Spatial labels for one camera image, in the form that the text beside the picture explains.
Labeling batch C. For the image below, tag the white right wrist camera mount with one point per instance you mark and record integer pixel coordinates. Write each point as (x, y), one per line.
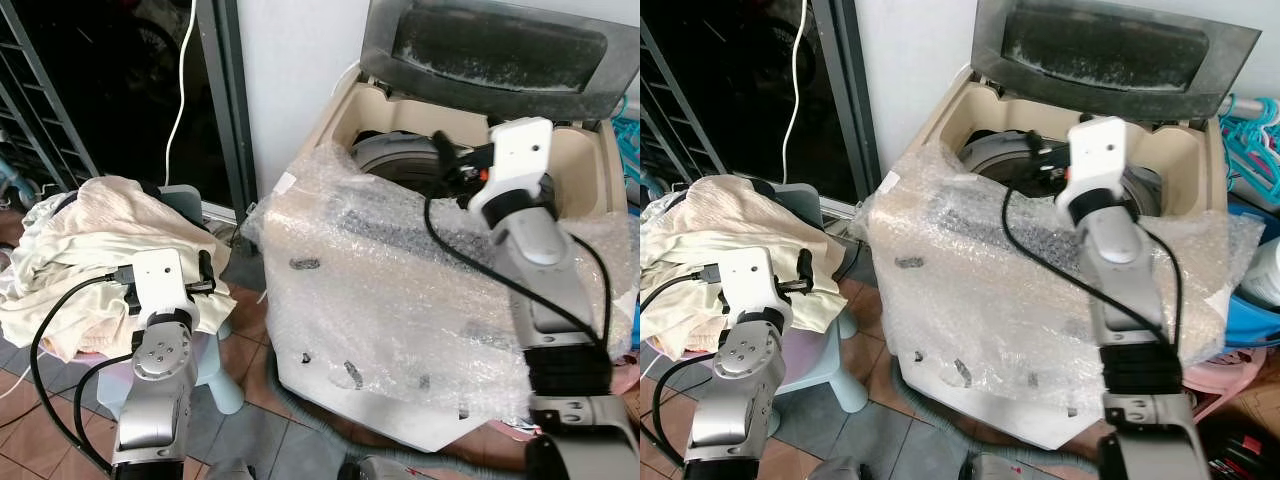
(1098, 155)
(520, 160)

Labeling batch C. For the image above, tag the pale blue plastic stool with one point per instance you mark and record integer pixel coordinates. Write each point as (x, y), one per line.
(218, 370)
(838, 365)

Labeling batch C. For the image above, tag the dark metal window grille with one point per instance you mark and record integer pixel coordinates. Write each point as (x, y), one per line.
(45, 100)
(675, 100)

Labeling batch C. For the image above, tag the grey washer drum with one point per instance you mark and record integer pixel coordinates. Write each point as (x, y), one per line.
(1000, 155)
(395, 158)

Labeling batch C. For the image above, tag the grey left robot foot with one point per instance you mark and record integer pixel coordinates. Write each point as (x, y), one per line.
(842, 470)

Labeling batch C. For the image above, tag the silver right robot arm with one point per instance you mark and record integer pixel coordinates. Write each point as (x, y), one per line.
(545, 290)
(1125, 290)

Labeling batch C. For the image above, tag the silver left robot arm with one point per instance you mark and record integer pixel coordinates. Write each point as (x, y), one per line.
(150, 400)
(725, 400)

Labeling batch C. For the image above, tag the beige top-load washing machine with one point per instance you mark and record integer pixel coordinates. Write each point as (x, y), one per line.
(590, 165)
(1195, 160)

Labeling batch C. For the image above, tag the blue plastic bucket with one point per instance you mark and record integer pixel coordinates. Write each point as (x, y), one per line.
(1255, 310)

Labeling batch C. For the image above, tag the grey right robot foot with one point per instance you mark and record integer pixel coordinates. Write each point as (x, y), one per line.
(1000, 468)
(372, 469)

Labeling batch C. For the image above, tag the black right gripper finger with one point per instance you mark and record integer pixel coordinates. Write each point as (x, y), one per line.
(1033, 146)
(456, 182)
(445, 145)
(1042, 176)

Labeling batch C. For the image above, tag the grey robot foot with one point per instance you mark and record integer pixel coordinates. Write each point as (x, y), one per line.
(842, 470)
(1000, 468)
(372, 469)

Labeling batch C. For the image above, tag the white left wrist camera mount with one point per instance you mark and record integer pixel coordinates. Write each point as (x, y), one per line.
(748, 275)
(160, 275)

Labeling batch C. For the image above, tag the teal clothes hangers bunch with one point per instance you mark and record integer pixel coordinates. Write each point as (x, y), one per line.
(1250, 140)
(628, 140)

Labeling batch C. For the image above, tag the pink plastic basin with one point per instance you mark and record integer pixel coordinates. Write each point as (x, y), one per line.
(625, 375)
(1235, 380)

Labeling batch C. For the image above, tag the dark grey washer lid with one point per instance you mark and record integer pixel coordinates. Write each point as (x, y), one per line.
(1110, 45)
(500, 50)

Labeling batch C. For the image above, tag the clear bubble wrap sheet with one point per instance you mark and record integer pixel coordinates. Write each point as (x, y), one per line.
(380, 280)
(990, 280)

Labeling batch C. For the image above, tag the dark grey door frame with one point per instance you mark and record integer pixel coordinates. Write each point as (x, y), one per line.
(845, 100)
(225, 100)

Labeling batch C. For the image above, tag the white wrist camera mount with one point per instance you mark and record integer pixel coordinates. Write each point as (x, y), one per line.
(748, 275)
(520, 160)
(1098, 155)
(160, 275)

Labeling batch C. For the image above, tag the cream clothes pile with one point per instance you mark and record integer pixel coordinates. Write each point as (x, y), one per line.
(90, 240)
(690, 235)

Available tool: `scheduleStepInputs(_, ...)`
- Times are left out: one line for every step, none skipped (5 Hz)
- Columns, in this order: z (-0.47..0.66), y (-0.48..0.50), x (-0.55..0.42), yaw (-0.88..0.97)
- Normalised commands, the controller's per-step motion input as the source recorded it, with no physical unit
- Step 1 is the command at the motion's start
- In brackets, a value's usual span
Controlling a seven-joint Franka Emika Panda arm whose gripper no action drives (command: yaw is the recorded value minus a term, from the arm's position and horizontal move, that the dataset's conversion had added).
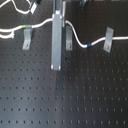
____________________
What the exercise asks ->
Look back at the entries above and repeat, unchanged, every line from the line holding "Labeling batch C. For the image above, tag the clear" through the line holding "- Columns, in".

Finished exercise ->
Labeling batch C. For the image above, tag the clear bubble wrap sheet with one point per instance you mark and record integer pixel coordinates. Write each point as (x, y), one per line.
(380, 280)
(990, 280)

Labeling batch C. For the image above, tag the dark grey door frame with one point per instance you mark and record integer pixel coordinates. Write each point as (x, y), one per line.
(845, 100)
(225, 100)

Labeling batch C. For the image above, tag the white wrist camera mount with one point per instance you mark and record integer pixel coordinates. Write each point as (x, y), one per line.
(748, 275)
(520, 160)
(1098, 155)
(160, 275)

Labeling batch C. For the image above, tag the cream clothes pile with one point per instance you mark and record integer pixel coordinates. Write each point as (x, y), one per line.
(90, 240)
(690, 235)

Available tool: `scheduleStepInputs(_, ...)`
- Times are left out: one line for every step, none skipped (5 Hz)
- Columns, in this order: z (-0.47..0.66), y (-0.48..0.50), x (-0.55..0.42), yaw (-0.88..0.97)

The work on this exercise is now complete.